Bebeto, Nelson, Vitor: LPs fazem 40 anos
Três discos emblemáticos da nova música gaúcha, com a estreia de três cantautores, completam 40 anos de lançamento em 2021. O LP de Nelson Coelho de Castro foi relançado em CD em 1996. Os de Bebeto Alves e Vitor Ramil nunca foram reeditados. Têm sido mais ou menos lembrados aqui e ali — teriam festas em tempos normais.
Reouvi os três, achando não estar mais em idade de sentir nós na garganta. Pois senti. Nó na garganta e saudade daqueles dias em que fazíamos parte de uma mesma tribo, eu no jornal, eles nos palcos.
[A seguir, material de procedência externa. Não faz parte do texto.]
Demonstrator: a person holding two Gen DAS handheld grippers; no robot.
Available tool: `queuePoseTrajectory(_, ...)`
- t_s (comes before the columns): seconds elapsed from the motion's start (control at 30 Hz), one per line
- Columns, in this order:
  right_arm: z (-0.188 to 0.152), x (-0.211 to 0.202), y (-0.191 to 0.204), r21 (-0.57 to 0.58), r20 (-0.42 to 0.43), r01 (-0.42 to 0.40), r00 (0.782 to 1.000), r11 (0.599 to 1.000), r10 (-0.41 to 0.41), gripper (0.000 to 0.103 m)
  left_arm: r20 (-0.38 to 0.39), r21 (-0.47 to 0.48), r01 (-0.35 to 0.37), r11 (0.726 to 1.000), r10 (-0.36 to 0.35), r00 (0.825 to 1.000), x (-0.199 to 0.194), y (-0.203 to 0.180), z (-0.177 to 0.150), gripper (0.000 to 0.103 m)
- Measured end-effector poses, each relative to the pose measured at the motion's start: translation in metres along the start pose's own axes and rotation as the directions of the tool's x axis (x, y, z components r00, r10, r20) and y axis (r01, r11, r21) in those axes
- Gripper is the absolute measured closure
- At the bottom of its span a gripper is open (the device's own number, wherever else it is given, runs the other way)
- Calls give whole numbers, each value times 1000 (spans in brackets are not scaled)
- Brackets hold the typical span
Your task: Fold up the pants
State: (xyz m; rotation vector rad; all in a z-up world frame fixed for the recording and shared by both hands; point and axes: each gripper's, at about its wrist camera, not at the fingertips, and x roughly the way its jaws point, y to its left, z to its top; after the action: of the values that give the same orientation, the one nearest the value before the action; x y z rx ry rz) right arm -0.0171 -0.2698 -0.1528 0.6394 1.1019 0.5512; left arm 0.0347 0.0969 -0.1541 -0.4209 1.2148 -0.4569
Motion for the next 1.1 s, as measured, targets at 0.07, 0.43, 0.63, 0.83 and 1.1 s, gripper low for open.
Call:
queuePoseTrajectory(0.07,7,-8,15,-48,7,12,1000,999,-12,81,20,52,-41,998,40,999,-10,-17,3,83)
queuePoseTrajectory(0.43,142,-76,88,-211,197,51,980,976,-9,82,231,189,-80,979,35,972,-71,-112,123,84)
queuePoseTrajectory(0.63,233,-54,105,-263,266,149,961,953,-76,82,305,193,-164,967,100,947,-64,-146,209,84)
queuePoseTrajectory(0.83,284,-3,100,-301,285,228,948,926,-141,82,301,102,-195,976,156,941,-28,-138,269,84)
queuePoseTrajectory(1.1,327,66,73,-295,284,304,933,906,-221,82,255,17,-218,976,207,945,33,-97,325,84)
Vinham me visitar na redação de ZH, entrando sem deixar documento. Estão entre os músicos mais importantes da história do RS.
Sem título, o LP de Bebeto pela gravadora CBS começou a surpresa pela capa: o Bebeto Nunes Alves de antes perdera o “Nunes” por sugestão do produtor Carlos Alberto Sion. Tinha milonga nova e as marcantes De Um Bando, Fogueirais, Polvadeira e Kraft!... Mesmo. Ele pode cantá-las hoje sem qualquer estranhamento, seguem atuais.
Juntos, de Nelson, foi o primeiro disco independente do RS. Foram vendidos bônus de compra antecipada para os “coprodutores”, com direito ao nome impresso na contracapa. Entre as músicas, dois destaques: Armadilha, da trilha do filme Deu Pra Ti, Anos 70, e Zé – Naquele Tempo do Julinho. Novo samba porto-alegrense na roda.
Em Estrela, Estrela, Vitor Ramil, 19 anos, conseguiu da gravadora PolyGram músicos e arranjadores da estirpe de Egberto Gismonti, Wagner Tiso, Luiz Avelar, Victor Biglione, e participação das cantoras Zizi Possi e Tetê Espíndola. Entre as músicas, Assim, Assim e a que deu título ao LP, composta aos 16 anos e até hoje pedida nos shows.